**What the task requires:** Retype the complete listing exactly as it appears.
=====
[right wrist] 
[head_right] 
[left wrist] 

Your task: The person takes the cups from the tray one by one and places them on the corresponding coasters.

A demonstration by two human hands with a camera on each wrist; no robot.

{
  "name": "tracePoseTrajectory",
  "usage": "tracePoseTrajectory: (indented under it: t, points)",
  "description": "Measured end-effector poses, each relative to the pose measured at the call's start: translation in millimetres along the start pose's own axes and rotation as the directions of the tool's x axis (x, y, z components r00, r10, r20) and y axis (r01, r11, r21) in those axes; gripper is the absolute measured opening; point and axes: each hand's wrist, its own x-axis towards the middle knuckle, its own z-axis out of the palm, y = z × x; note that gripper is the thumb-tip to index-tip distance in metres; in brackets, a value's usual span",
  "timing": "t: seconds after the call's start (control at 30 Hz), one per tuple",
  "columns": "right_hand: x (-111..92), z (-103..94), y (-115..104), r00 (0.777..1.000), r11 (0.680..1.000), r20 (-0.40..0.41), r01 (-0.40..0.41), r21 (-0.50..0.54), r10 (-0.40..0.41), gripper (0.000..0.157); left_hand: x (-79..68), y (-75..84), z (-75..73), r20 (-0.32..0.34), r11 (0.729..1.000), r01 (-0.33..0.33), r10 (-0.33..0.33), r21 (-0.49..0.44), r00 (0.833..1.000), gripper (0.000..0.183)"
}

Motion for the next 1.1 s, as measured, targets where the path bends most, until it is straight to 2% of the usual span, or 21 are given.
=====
**Answer to the exercise:**
[right wrist] 
[head_right] 
[left wrist] 

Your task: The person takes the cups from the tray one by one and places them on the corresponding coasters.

A demonstration by two human hands with a camera on each wrist; no robot.

{
  "name": "tracePoseTrajectory",
  "usage": "tracePoseTrajectory: (indented under it: t, points)",
  "description": "Measured end-effector poses, each relative to the pose measured at the call's start: translation in millimetres along the start pose's own axes and rotation as the directions of the tool's x axis (x, y, z components r00, r10, r20) and y axis (r01, r11, r21) in those axes; gripper is the absolute measured opening; point and axes: each hand's wrist, its own x-axis towards the middle knuckle, its own z-axis out of the palm, y = z × x; note that gripper is the thumb-tip to index-tip distance in metres; in brackets, a value's usual span",
  "timing": "t: seconds after the call's start (control at 30 Hz), one per tuple",
  "columns": "right_hand: x (-111..92), z (-103..94), y (-115..104), r00 (0.777..1.000), r11 (0.680..1.000), r20 (-0.40..0.41), r01 (-0.40..0.41), r21 (-0.50..0.54), r10 (-0.40..0.41), gripper (0.000..0.157); left_hand: x (-79..68), y (-75..84), z (-75..73), r20 (-0.32..0.34), r11 (0.729..1.000), r01 (-0.33..0.33), r10 (-0.33..0.33), r21 (-0.49..0.44), r00 (0.833..1.000), gripper (0.000..0.183)"
}

Motion for the next 1.1 s, as measured, targets where the path bends most, until it is straight to 2% of the usual span, or 21 are given.

Nothing remains to be written for this exercise.